> **Problem requirements**
Where the line containing "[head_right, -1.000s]" appears, start copying; continue through the last line below and copy nothing else.

══ Information supplied ══

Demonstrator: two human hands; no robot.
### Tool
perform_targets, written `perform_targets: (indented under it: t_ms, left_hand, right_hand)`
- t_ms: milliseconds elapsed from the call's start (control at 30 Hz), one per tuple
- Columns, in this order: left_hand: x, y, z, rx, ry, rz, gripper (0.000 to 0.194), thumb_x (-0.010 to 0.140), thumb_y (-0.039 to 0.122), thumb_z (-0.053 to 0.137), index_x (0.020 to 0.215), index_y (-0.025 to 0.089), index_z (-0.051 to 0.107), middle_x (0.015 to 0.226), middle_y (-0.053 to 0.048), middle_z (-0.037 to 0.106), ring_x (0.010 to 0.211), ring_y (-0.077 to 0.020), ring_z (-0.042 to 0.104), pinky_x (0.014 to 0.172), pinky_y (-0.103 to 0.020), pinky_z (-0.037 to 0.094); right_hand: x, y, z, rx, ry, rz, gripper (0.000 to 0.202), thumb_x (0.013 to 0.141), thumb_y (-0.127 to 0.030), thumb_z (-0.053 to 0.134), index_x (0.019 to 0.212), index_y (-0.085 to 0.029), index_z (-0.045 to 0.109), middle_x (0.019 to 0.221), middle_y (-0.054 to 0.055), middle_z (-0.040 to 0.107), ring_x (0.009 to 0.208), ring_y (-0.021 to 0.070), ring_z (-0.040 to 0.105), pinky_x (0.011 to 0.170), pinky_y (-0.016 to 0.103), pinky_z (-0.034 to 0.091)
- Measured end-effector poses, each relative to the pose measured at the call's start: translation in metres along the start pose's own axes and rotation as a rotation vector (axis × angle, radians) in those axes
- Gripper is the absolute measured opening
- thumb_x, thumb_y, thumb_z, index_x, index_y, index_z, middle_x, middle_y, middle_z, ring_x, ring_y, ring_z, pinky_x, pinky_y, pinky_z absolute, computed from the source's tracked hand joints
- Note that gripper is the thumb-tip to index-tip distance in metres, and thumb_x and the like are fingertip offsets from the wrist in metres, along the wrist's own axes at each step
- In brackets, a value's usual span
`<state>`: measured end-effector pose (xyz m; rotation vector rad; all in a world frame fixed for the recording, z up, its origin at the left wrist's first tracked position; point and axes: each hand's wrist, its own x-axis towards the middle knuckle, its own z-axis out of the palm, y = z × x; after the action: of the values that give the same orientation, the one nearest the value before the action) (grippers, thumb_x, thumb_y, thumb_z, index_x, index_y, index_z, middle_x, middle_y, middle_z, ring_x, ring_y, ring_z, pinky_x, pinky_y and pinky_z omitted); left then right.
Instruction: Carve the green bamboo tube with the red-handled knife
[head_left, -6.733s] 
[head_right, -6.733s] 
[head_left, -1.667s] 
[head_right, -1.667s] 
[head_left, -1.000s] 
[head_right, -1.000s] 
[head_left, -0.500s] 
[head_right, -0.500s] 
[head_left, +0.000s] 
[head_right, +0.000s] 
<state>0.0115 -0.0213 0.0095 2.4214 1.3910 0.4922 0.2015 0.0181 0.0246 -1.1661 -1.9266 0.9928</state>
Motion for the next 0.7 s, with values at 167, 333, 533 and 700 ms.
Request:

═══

> **Problem solution**
[head_right, -1.000s] 
[head_left, -0.500s] 
[head_right, -0.500s] 
[head_left, +0.000s] 
[head_right, +0.000s] 
<state>0.0115 -0.0213 0.0095 2.4214 1.3910 0.4922 0.2015 0.0181 0.0246 -1.1661 -1.9266 0.9928</state>
Motion for the next 0.7 s, with values at 167, 333, 533 and 700 ms.
Request:

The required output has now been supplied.